=== PROVIDED RECORDS ===
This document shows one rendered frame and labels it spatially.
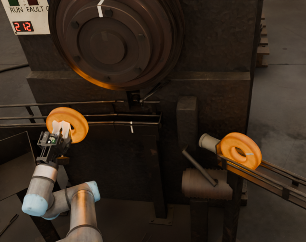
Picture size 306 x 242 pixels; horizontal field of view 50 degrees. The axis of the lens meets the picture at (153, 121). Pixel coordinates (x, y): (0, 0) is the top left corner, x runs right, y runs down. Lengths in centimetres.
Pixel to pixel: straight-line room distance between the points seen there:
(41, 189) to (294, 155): 164
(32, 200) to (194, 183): 65
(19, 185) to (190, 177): 70
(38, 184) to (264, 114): 182
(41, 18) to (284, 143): 168
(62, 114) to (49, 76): 33
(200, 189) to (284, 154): 99
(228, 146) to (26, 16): 92
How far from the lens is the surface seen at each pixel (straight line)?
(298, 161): 225
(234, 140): 120
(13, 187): 147
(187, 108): 129
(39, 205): 109
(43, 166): 113
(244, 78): 133
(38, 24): 142
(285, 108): 262
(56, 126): 124
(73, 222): 96
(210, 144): 130
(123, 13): 102
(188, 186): 139
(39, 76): 153
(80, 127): 124
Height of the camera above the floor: 161
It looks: 41 degrees down
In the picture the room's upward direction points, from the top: 8 degrees counter-clockwise

=== EXERCISE DIRECTIONS ===
From the data above, output exactly the lines between the one containing "Picture size 306" and the one containing "It looks: 41 degrees down", counting both of them.

=== OUTPUT BELOW ===
Picture size 306 x 242 pixels; horizontal field of view 50 degrees. The axis of the lens meets the picture at (153, 121). Pixel coordinates (x, y): (0, 0) is the top left corner, x runs right, y runs down. Lengths in centimetres.
Pixel to pixel: straight-line room distance between the points seen there:
(41, 189) to (294, 155): 164
(32, 200) to (194, 183): 65
(19, 185) to (190, 177): 70
(38, 184) to (264, 114): 182
(41, 18) to (284, 143): 168
(62, 114) to (49, 76): 33
(200, 189) to (284, 154): 99
(228, 146) to (26, 16): 92
How far from the lens is the surface seen at each pixel (straight line)?
(298, 161): 225
(234, 140): 120
(13, 187): 147
(187, 108): 129
(39, 205): 109
(43, 166): 113
(244, 78): 133
(38, 24): 142
(285, 108): 262
(56, 126): 124
(73, 222): 96
(210, 144): 130
(123, 13): 102
(188, 186): 139
(39, 76): 153
(80, 127): 124
Height of the camera above the floor: 161
It looks: 41 degrees down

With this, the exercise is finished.